3 July 1999
Onerous task ahead for the new Secretary for Health and Welfare
(keywords:- Yeoh, professional, Hospital Authority, reform)
The announcement of the appointment of the current Chief Executive of the Hospital Authority (HA) to take over the helm of the Health and Welfare Bureau upon the retirement of the incumbent Secretary has attracted widespread acclamation and concern. The whole movement has greatly departed from the norm -- a professional is appointed instead of a generalists and an "outsider" is engaged instead of from "within the rank".
For years, there has been a call to have a professional with health care knowhow to lead our health care system and update our health care policy. Today, more than ever such a professional helmsman is vital as Hong Kong is about to embark on a major health care reform. Further, this move could well demonstrate Government's determination for "the best person for the job".
Yet the same reasons also raise concern. Will a profession assimilate comfortably in the bureaucracy of government system? Will an outsider be easily acceptable as he is not "one of us"? Time only will tell. Irrespective, Dr E K Yeoh should be given the best of chance and good will to make the system work!
Many question the possibility of a conflict of interest on moving from his current job to the next. Yet, it must be the integrity of any person taking up a senior public position to apply wisdom and the best of his ability to discharge his duties in the most fair manner regardless of what his previous jobs were. Dr Yeoh should be no exception. Nor should there be a fear of a "medical dominance" in the governmental hierarchy for health. For the role of the Secretary for Health Welfare is that of policy maker, not a medical doctor, for which his medical background will give him a better understanding.

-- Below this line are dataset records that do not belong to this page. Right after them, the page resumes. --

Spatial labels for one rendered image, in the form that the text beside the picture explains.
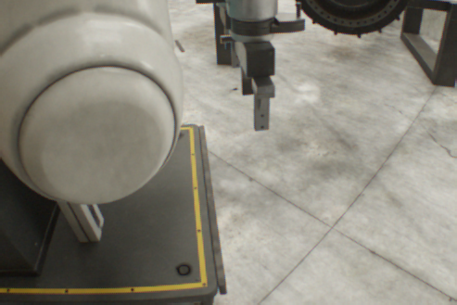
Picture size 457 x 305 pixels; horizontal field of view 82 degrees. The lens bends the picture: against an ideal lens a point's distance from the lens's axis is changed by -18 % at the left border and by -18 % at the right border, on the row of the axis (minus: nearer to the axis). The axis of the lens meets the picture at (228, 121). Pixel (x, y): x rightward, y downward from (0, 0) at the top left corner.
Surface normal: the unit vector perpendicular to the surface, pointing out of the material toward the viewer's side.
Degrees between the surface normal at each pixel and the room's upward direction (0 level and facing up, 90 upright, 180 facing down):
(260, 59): 90
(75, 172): 96
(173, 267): 0
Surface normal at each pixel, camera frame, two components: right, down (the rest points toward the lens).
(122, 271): -0.05, -0.83
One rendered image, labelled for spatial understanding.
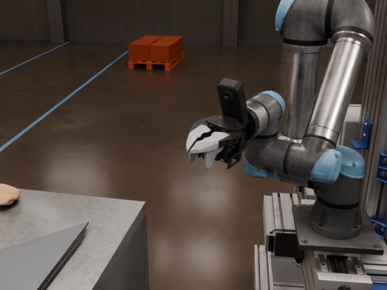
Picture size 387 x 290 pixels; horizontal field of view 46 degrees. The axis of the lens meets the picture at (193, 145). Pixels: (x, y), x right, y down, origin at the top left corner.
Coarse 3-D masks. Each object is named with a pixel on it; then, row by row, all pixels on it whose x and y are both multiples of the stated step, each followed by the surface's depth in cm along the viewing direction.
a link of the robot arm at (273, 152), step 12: (276, 132) 106; (252, 144) 103; (264, 144) 103; (276, 144) 102; (288, 144) 102; (252, 156) 104; (264, 156) 103; (276, 156) 101; (252, 168) 106; (264, 168) 105; (276, 168) 102
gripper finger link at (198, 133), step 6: (204, 126) 86; (192, 132) 83; (198, 132) 83; (204, 132) 83; (210, 132) 85; (192, 138) 81; (198, 138) 81; (186, 144) 80; (192, 144) 79; (192, 156) 84
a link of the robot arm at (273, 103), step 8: (256, 96) 102; (264, 96) 101; (272, 96) 102; (280, 96) 105; (264, 104) 98; (272, 104) 100; (280, 104) 103; (272, 112) 99; (280, 112) 103; (272, 120) 100; (272, 128) 102

For the HA, It is essential to instigate an immediate open recruitment to choose the best person for the post of Chief Executive. It is perhaps high time too, with the new chief, that the HA Board should re-examine its position and role. Whilst it is obvious that the day to day running of HA is the job of the new chief, yet the Board is entrusted to manage the HA. Few would, therefore, disagree that other than making policy decisions for the HA, the Board is the main link between the organisation, the public and the Government, in particular through its Chairman. The success of the future HA depends very much on such working partnership of the HA chief and its Chairman. This Dr Yeoh is fully aware. It will be within his power to see it materialise, for in his new post, he will be the person not only to offer blessing to the new HA chief, but also to nominate the future Chairman.
Much will depend on how Dr Yeoh, as the linchpin of Hong Kong's health care, shapes the health care reform and brings it to effect. Much will also depend on how he, with his medical background, will move the players of public health care to work with one another and to have the public health sector to cooperate with the private counterpart.
The contribution of the outgoing health chief, Mrs Katherine Fok, should not be forgotten. It is no easy task for a health chief to straddle a political transition with surging public demand for social support amidst economic stumble. Long will she also be remembered as the health chief of a quarter of century to have the political determination to call for a total health care reform, which hopefully will bear fruit in her successor's hands!